- Developer: Studio Spektar
- Publisher: Studio Spektar
- Platform: Microsoft Windows
- Release: Microsoft Windows NA: 3 March 2017;
- Genre: Point-and-click adventure
- Mode: Single-player

= Viktor, a Steampunk Adventure =

2017 video game

Viktor, a Steampunk Adventure is a point n' click adventure game developed by Zagreb-based Studio Spektar. It boasts a cartoony steampunk setting placed in an imagined version of Agram, Austria-Hungary where characters are replaced by animals. The adventure follows Viktor, a boar disillusioned with his role as a janitor, and sets on a journey to become the next Emperor of Austria-Hungary. It was first released on Steam in March, 2017.

==Gameplay==
The game's core follows the classic point n' click adventure formula, but with some innovations on its own. For instance, the game is notable for its use of gibberish in recorded dialogue, which is supplemented with subtitles in English. It also uses records as collectibles, which could be used to change the game's musical backdrop.

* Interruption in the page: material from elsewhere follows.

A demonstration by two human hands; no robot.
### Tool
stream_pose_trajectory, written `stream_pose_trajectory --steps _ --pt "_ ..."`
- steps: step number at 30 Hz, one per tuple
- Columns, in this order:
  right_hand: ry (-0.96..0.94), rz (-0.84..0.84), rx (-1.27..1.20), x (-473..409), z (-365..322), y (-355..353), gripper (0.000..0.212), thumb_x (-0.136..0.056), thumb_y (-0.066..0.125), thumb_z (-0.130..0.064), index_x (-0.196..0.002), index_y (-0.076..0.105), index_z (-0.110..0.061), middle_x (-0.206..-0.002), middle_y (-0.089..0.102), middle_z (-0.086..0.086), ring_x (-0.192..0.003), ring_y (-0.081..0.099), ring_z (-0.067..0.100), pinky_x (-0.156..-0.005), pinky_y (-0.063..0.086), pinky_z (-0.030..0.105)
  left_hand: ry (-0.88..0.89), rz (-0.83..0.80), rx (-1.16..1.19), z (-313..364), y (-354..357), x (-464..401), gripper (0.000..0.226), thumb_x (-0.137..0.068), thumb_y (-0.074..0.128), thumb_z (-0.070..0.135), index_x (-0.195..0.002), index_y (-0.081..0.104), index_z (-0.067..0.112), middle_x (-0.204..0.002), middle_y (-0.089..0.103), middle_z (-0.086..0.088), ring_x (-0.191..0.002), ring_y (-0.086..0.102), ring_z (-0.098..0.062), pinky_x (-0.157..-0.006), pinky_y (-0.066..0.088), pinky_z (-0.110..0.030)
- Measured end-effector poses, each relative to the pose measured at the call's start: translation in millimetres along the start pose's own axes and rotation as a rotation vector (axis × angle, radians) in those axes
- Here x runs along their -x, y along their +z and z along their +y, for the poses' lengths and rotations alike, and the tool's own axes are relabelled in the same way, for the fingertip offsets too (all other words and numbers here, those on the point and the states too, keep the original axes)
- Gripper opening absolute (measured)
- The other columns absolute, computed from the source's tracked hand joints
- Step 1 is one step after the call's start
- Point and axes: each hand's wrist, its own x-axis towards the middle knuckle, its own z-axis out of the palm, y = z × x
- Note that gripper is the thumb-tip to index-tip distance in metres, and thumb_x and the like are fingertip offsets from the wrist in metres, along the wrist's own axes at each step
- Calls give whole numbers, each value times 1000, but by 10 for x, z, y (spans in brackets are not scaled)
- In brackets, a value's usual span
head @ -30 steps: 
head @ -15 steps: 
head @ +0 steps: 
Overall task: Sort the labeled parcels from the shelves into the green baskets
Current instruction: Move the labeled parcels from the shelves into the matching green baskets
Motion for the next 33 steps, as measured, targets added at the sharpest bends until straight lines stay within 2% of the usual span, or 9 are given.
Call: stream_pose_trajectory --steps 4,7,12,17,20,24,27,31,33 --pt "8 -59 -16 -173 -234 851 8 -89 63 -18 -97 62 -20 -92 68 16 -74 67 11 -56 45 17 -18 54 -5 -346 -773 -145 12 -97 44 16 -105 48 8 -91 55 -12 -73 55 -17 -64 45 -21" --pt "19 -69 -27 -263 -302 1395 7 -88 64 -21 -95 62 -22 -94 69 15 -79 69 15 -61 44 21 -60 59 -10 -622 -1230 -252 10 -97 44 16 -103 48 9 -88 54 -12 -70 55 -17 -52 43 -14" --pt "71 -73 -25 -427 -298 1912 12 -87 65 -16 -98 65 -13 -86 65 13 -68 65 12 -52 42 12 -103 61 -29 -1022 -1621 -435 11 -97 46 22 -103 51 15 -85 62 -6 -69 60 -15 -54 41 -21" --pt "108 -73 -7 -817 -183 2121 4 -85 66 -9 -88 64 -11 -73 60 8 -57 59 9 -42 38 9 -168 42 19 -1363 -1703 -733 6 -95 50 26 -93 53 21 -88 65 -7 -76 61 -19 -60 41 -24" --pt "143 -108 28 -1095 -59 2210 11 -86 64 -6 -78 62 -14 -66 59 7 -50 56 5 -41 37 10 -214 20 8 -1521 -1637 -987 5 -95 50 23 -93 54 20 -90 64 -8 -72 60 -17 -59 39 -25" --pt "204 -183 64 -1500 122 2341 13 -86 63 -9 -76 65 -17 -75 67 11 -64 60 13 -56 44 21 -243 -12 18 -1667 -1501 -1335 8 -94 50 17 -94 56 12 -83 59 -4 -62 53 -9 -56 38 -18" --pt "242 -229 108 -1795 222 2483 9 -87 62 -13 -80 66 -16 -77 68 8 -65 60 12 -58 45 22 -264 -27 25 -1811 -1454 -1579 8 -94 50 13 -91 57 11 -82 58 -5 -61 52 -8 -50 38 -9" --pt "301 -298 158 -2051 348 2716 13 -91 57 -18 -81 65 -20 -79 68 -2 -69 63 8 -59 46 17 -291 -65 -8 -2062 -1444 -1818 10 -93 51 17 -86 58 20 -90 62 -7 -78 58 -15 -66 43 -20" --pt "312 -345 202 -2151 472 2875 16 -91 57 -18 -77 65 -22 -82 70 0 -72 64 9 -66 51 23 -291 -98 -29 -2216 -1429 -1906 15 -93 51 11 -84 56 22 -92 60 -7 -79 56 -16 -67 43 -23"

The entire game is littered with minigames often utilizing arcade instances and reflexes.

==Development==
The game went through an unsuccessful Kickstarter campaign, but was developed despite this due to the investment and passion of the developers in the project. One of the developers explained the process for choosing the setting as "When we decided to fragment the game in multiple episodes, it was logical that Viktor starts in Zagreb, or Agram in Austria-Hungary, which is in Sven’s world an industrial zone in the style of early twentieth century, only with more robots and mobile phones, rather than cockroaches".